Dann wird in der aktuellen Presselandschaft und Blogosphäre plötzlich die Trennung von Beruf und Privatleben als nicht realitätsnah beschrieben. Aus der psychologischen Forschung ist bekannt, dass beide Rollenmuster nach einer gewissen Zeit verschmelzen. Jedoch ist es unbedingt notwendig unter die Arbeit regelmässig einen Schlussstrich ziehen zu können und abzuschalten. Ohne wirkliche Erholung brennen wir aus. Kreative Einfälle hat man oft in Entspannungsphasen, nicht notwendigerweise nur in Drucksituationen.

Es ist aus meiner Sicht wie beim Muskelaufbautraining:

Ohne Ruhephasen können sich die Glukosespeicher nicht aufladen, es können keine Micro-Verletzungen vom Organismus repariert werden.
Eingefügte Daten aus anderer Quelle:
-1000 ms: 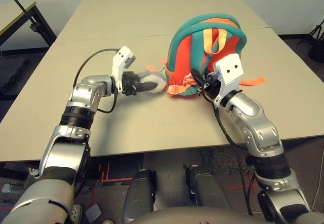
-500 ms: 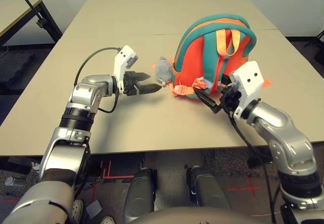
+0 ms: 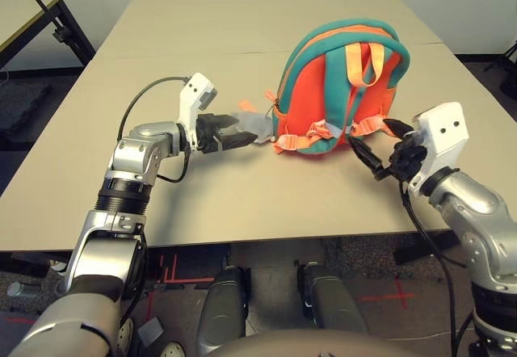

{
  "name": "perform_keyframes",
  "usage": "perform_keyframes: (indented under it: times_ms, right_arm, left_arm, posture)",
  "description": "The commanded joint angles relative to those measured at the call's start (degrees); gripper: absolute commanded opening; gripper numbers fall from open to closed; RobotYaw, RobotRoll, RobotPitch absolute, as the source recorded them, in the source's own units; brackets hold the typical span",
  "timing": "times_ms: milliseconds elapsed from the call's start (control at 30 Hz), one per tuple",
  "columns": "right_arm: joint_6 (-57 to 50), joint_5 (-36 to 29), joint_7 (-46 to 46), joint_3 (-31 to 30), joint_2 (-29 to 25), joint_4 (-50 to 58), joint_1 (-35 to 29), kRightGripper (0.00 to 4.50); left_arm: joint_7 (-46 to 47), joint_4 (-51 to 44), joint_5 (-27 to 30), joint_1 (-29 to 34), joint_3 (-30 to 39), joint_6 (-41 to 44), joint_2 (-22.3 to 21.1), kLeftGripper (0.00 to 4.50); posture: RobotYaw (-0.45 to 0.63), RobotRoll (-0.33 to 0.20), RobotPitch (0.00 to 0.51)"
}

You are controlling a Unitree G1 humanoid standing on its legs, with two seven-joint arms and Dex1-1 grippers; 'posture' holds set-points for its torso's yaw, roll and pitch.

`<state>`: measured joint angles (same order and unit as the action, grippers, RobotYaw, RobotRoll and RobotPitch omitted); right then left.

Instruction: Put the pencil case into the backpack and zip it.

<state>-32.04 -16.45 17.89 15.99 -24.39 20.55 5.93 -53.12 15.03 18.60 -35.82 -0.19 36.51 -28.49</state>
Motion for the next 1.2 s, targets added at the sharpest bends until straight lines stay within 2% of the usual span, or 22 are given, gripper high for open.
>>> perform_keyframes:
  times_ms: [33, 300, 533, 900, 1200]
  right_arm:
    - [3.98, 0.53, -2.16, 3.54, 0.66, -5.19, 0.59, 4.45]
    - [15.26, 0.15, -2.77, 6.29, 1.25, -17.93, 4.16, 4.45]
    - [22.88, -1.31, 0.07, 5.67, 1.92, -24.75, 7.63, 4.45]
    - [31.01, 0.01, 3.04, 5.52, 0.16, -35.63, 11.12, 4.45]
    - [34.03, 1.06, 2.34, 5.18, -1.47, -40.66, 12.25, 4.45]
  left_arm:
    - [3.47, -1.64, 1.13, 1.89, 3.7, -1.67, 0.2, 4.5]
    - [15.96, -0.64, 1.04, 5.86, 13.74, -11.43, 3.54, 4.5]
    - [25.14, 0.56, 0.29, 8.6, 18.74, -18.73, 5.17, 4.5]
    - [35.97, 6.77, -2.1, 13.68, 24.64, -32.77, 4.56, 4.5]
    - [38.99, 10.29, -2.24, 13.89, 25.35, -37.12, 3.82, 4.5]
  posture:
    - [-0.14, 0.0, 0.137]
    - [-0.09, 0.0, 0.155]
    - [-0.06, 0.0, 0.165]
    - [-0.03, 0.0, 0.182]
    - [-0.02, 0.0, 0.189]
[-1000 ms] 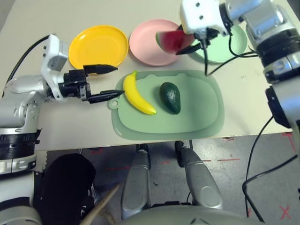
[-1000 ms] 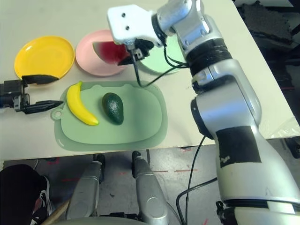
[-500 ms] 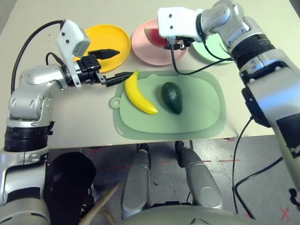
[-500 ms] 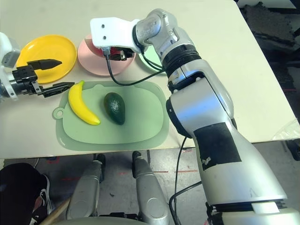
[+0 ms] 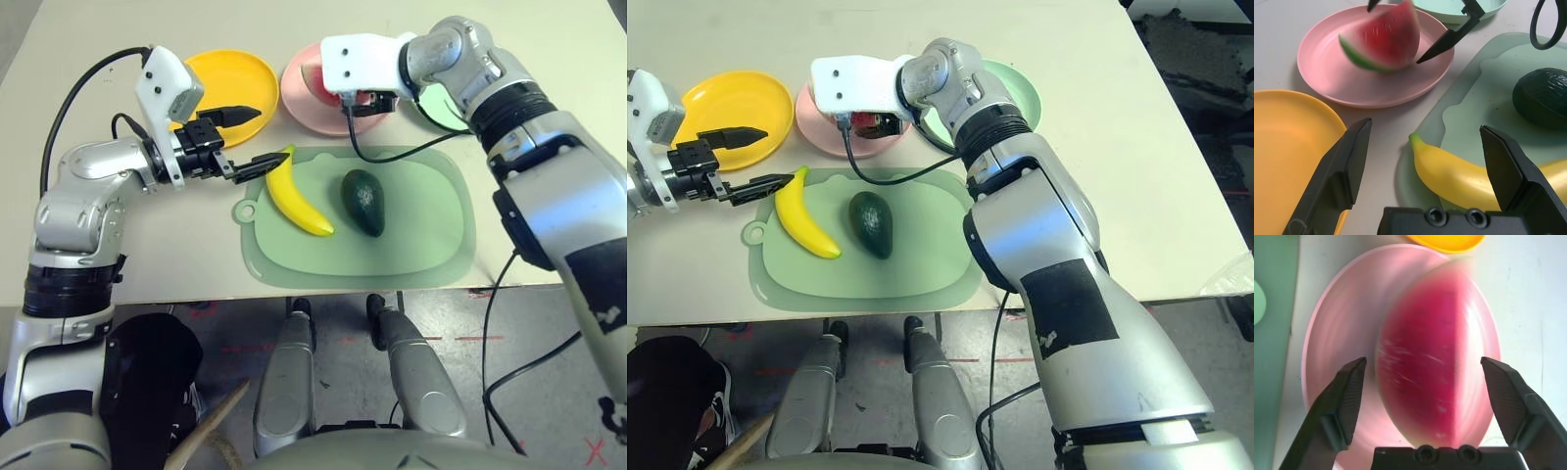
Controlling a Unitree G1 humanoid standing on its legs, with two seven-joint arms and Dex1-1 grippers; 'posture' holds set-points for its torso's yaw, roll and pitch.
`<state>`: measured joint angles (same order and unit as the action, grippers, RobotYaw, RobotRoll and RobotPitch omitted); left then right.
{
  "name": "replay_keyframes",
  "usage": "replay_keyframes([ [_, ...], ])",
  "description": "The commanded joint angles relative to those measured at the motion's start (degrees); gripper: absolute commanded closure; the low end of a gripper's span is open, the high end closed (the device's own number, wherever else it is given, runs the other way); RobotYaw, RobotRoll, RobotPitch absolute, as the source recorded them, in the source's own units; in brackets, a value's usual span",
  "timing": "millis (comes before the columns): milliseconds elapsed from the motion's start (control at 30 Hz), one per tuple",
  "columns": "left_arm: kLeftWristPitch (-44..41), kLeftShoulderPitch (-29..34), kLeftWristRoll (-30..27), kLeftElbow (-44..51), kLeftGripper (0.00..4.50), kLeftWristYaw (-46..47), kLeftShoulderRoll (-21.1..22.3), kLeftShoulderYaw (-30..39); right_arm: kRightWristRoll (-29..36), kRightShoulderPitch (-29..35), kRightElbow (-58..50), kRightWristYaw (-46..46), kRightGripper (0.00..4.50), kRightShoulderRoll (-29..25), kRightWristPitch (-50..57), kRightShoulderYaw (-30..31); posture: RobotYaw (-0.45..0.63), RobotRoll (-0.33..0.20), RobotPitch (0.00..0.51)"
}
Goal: Place the fruits into color-matched plates.
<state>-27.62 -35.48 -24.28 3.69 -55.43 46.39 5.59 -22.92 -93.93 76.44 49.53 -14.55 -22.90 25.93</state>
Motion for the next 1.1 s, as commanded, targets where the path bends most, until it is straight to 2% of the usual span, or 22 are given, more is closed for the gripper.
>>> replay_keyframes([
  [33,-0.4,0.3,-0.2,0.7,0.00,-1.4,0.8,-0.3,-1.0,-1.3,-0.2,1.2,0.02,-0.8,-1.5,-0.8,0.03,0.000,0.376],
  [100,0.2,0.2,-0.1,0.1,0.00,-2.8,1.5,-0.5,-1.4,-2.2,-0.6,2.6,0.02,-1.7,-3.5,-0.5,0.03,0.000,0.379],
  [267,2.7,2.9,-7.2,0.1,0.00,-18.1,4.7,1.4,-0.7,-4.7,-3.6,14.4,0.02,-6.4,-15.7,0.1,0.01,0.000,0.386],
  [333,5.1,3.2,-7.6,-0.6,0.00,-23.1,6.2,1.1,0.8,-4.8,-5.4,20.6,0.02,-8.4,-21.2,-0.1,-0.01,0.000,0.391],
  [467,6.0,1.7,-10.4,0.1,0.00,-29.4,6.3,0.3,8.4,-2.3,-11.0,35.6,0.02,-10.9,-28.3,-1.5,-0.03,0.000,0.396],
  [533,7.8,1.0,-10.2,-0.3,0.00,-32.7,6.5,-0.7,13.5,0.4,-16.9,41.5,0.02,-12.8,-30.6,0.1,-0.05,0.000,0.399],
  [633,10.7,0.7,-8.5,-1.6,0.00,-36.4,7.3,-2.7,21.4,4.6,-28.9,43.0,0.02,-17.6,-29.7,6.7,-0.06,0.000,0.403],
  [733,12.0,0.2,-8.3,-2.7,0.00,-37.1,7.7,-4.1,25.9,6.5,-36.6,43.0,0.02,-20.8,-28.8,10.7,-0.07,0.000,0.403],
  [867,12.7,-0.9,-8.6,-4.0,0.00,-37.1,8.0,-5.0,27.0,6.6,-39.8,43.0,0.02,-21.7,-30.8,12.1,-0.07,0.000,0.403],
  [1100,12.4,-1.3,-9.0,-5.3,0.00,-37.1,9.4,-5.3,25.3,6.0,-38.1,43.0,0.02,-19.0,-41.4,11.4,-0.07,0.000,0.404],
])
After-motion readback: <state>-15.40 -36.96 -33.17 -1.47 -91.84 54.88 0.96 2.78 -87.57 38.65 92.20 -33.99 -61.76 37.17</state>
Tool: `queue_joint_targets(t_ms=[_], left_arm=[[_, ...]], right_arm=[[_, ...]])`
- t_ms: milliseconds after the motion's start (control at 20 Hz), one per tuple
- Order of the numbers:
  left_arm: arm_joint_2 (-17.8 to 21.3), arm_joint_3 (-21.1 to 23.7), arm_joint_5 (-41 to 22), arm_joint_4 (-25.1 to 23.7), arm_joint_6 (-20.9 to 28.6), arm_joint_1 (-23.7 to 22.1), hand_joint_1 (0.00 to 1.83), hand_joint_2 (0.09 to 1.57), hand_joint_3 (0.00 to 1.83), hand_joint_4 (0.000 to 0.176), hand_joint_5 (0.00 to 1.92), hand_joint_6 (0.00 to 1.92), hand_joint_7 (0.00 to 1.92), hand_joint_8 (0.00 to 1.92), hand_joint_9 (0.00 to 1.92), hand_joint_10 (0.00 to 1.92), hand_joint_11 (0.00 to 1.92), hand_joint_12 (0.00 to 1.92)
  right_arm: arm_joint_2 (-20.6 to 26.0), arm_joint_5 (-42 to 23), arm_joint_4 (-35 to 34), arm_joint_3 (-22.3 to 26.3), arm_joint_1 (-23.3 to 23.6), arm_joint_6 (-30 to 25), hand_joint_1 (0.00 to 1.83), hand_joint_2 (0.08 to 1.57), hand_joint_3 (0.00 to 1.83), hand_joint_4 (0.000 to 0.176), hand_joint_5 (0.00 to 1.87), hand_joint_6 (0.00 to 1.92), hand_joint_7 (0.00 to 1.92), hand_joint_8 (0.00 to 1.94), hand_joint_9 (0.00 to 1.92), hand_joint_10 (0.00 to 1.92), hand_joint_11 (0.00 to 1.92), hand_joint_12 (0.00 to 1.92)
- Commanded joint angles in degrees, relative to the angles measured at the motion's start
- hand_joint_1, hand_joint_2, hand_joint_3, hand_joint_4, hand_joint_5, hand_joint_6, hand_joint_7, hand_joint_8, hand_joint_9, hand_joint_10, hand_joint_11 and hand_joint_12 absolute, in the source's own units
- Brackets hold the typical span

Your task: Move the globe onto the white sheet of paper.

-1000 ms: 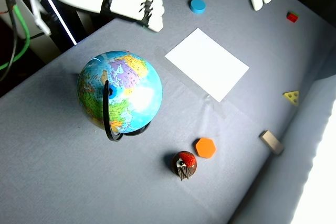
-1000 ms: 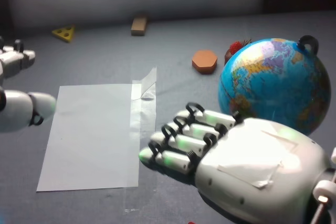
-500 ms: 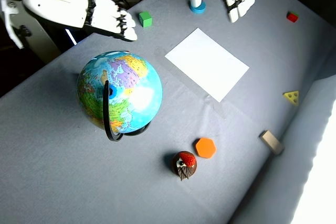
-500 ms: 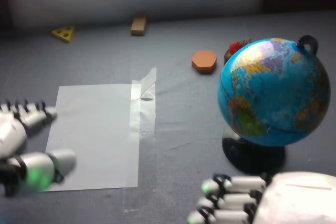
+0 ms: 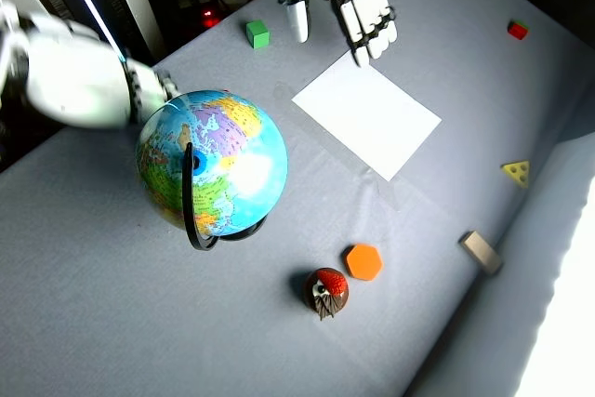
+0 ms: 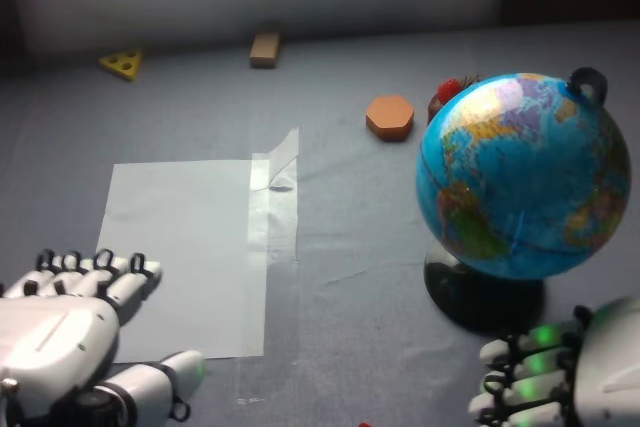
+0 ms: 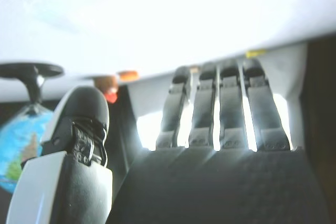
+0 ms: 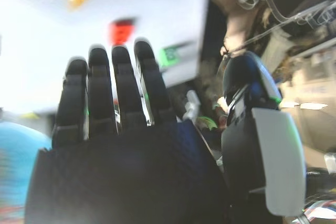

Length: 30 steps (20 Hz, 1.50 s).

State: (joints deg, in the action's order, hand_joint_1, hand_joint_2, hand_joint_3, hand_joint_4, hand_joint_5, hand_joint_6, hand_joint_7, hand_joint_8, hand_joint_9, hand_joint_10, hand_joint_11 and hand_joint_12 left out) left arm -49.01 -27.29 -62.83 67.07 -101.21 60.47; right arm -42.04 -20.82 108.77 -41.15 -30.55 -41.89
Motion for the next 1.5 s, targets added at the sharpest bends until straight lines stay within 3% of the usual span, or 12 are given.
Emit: queue_joint_targets(t_ms=[0,150,300,600,1000,1450], left_arm=[[-0.4,-0.5,-6.3,-4.3,0.2,0.1,0.00,1.26,0.00,0.052,0.08,0.01,0.07,0.01,0.07,0.01,0.04,0.05],[-2.7,-1.8,-9.6,-6.8,1.8,2.0,0.00,1.26,0.00,0.051,0.08,0.01,0.08,0.01,0.07,0.01,0.05,0.05],[-4.5,-3.3,-11.3,-7.8,4.0,3.3,0.00,1.25,0.00,0.051,0.08,0.00,0.08,0.00,0.08,0.00,0.00,0.20],[-6.7,-5.7,-10.9,-9.8,6.2,4.9,0.00,1.25,0.00,0.049,0.07,0.00,0.07,0.00,0.08,0.00,0.00,0.19],[-8.4,-6.5,-10.9,-9.7,7.8,5.9,0.00,1.26,0.00,0.047,0.11,0.01,0.09,0.00,0.11,0.01,0.00,0.30],[-8.2,-6.1,-10.1,-11.2,9.7,6.2,0.00,1.26,0.00,0.042,0.10,0.00,0.09,0.00,0.09,0.00,0.00,0.26]], right_arm=[[0.0,-5.9,-6.5,-1.1,-0.2,4.4,0.00,1.18,0.00,0.000,0.19,0.00,0.11,0.00,0.14,0.01,0.01,0.01],[0.0,-12.1,-14.9,-5.5,-1.4,15.4,0.00,1.18,0.00,0.000,0.20,0.01,0.11,0.00,0.14,0.01,0.01,0.01],[-0.5,-15.4,-16.6,-9.4,-3.0,18.1,0.00,1.18,0.00,0.000,0.20,0.01,0.11,0.00,0.14,0.01,0.00,0.00],[-2.0,-20.7,-28.1,-16.8,-6.7,34.7,0.00,1.18,0.00,0.000,0.14,0.00,0.13,0.01,0.11,0.00,0.00,0.00],[-5.9,-21.0,-29.5,-24.8,-6.2,34.3,0.00,1.18,0.00,0.000,0.17,0.01,0.12,0.00,0.14,0.01,0.01,0.01],[-9.0,-16.8,-30.6,-28.1,-3.5,33.9,0.00,1.18,0.00,0.000,0.15,0.00,0.16,0.01,0.13,0.01,0.02,0.02]])
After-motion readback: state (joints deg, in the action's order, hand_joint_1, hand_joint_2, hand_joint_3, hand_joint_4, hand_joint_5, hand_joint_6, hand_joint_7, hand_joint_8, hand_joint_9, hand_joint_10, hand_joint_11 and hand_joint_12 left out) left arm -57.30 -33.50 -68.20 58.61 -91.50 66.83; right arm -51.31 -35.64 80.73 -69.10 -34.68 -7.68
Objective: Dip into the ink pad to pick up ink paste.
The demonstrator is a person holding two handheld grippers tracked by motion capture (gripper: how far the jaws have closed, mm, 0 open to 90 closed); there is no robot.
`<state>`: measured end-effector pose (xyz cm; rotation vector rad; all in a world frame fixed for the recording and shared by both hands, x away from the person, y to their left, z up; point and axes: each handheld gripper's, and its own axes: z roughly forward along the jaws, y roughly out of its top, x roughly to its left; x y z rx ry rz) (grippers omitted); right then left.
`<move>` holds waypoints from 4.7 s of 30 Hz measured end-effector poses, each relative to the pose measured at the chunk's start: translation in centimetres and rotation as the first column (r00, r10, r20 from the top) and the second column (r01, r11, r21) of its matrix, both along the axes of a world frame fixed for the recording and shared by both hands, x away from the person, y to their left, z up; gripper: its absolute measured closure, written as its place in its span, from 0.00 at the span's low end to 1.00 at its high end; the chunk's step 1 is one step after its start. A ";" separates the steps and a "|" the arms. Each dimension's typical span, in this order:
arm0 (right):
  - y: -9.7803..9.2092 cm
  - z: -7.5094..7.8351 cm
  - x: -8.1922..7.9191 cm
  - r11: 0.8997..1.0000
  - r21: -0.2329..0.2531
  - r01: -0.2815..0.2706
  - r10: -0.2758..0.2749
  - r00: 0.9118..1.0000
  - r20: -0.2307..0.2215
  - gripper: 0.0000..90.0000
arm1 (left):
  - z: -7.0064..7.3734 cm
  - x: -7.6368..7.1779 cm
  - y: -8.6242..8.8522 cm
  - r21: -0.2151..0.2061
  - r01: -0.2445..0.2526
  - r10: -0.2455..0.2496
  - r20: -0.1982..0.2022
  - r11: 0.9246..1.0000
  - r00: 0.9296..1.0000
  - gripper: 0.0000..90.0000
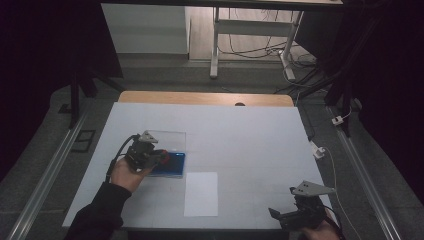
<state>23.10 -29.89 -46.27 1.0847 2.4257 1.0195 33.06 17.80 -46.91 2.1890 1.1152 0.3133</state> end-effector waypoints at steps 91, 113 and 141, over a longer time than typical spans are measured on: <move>0.2 -0.1 0.0 1.000 -0.022 -0.010 0.009 1.000 -0.006 0.00 | 0.0 0.1 0.5 0.005 -0.060 0.060 0.029 0.998 0.998 0.89; 0.2 -0.1 0.0 1.000 -0.027 -0.012 0.012 1.000 -0.004 0.00 | -2.0 1.2 1.1 0.032 -0.063 0.065 -0.047 0.997 0.997 0.89; 0.4 -0.1 0.0 0.999 -0.040 -0.015 0.015 1.000 -0.008 0.00 | -2.7 1.1 0.1 0.084 -0.091 0.095 -0.049 0.992 0.994 0.89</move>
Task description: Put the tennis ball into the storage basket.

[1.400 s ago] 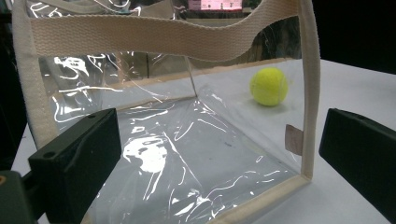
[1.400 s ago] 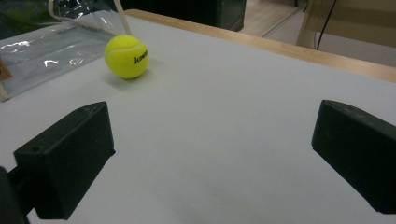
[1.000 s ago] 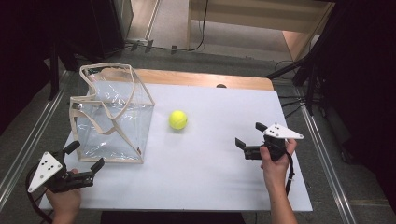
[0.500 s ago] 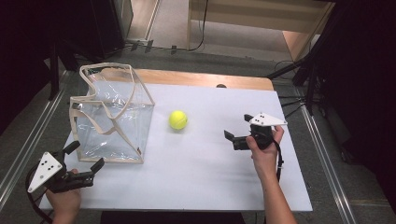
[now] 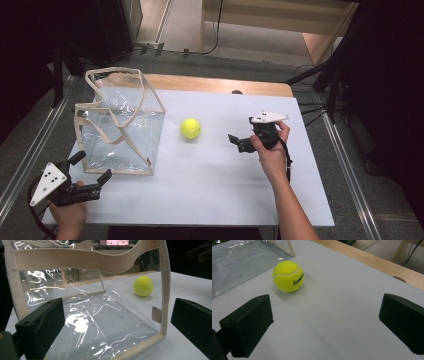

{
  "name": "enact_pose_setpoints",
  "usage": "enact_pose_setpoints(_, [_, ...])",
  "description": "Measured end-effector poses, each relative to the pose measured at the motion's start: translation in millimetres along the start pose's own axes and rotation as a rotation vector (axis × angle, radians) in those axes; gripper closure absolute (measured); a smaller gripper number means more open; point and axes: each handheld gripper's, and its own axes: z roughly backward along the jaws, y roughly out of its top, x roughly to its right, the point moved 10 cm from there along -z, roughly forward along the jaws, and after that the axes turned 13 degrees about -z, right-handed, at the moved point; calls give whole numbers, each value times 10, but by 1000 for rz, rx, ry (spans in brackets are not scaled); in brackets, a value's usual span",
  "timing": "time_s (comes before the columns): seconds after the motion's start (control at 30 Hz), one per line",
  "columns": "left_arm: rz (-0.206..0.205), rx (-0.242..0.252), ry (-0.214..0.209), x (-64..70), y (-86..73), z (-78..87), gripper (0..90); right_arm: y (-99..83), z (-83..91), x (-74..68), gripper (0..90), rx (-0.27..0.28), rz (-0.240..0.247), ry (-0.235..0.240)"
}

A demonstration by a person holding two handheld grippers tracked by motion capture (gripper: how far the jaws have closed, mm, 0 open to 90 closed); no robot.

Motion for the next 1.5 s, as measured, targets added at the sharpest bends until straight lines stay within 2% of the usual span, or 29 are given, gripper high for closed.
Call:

Es findet einfach kein Wachstum statt. Der Motor, der Muskel arbeitet bis er kaputt ist.

Und auch mit Erholungsphasen und gut konzipiertem Training gibt es Wachstumsgrenzen. Vielleicht ist es das was im Hintergrund so schwer zu akzeptieren ist. Das Wachstum und die Leistungsfähigkeit des Individuums hat Grenzen.

Hat auch ein Unternehmen Wachstumsgrenzen und Werte die nicht überschritten werden dürfen um gesundes unternehmerisches Wachstum zu generieren?

Derzeit scheint es so zu sein, dass uns hier in Deutschland Nachwuchskräfte fehlen und dass die Wechselquote in einigen Branchen einfach zu hoch ist, weil die Menschen händeringend nach einer Position suchen in der nicht im Krisenmodus gearbeitet wird. Beispielsweise In der Pflegebranche wechseln manche Arbeitskräfte so lange bis Sie die Branche verlassen. Zum Teil, weil die Arbeitsbelastung einfach nicht zu schaffen ist und man immer am Limit ist.

Bisher ist man davon ausgegangen, dass es genügend Nachrücker gibt, dass genügend „Human Ressourcen“ in der Gesellschaft vorhanden sind um das System immer weiter „nachzufüttern“. Vielleicht erleben wir gerade die Zeit in der sich das ändert.

Loyalität muss man zunächst geben um sie zu erhalten und damit auch die Menschen zu motivieren im Unternehmen zu bleiben und gute Leistungen abzuliefern. Es ist ein Geben und Nehmen, sagt man umgangssprachlich. Dabei steht das Geben bewusst an der ersten Stelle.

So lange unser Wirtschaftssystem sich jedoch in Teilen zu etwas entwickelt, dass „nur“ auf die „Aus“- Nutzung der Human Ressourcen setzt, wird sich die Zahl derer erhöhen, die weniger loyal gegenüber einem Unternehmen sind.

Unbefristete Verträge, der Ausschluss von Arbeitnehmerüberlassung, Sabaticals, Homeofficemöglichkeit, Klare Arbeitszeitenregelungen und ein interner Weiterbildungsplan für die Mitarbeiter sind Möglichkeiten um der Loyalität des Unternehmens seinen Mitarbeitern gegenüber Ausdruck zu verleihen.

Die Selbstwirksamkeit zu stärken und damit Macht über den eigenen Berufs- und Lebensweg zu haben ist jedoch zu erst die Aufgabe jedes Einzelnen.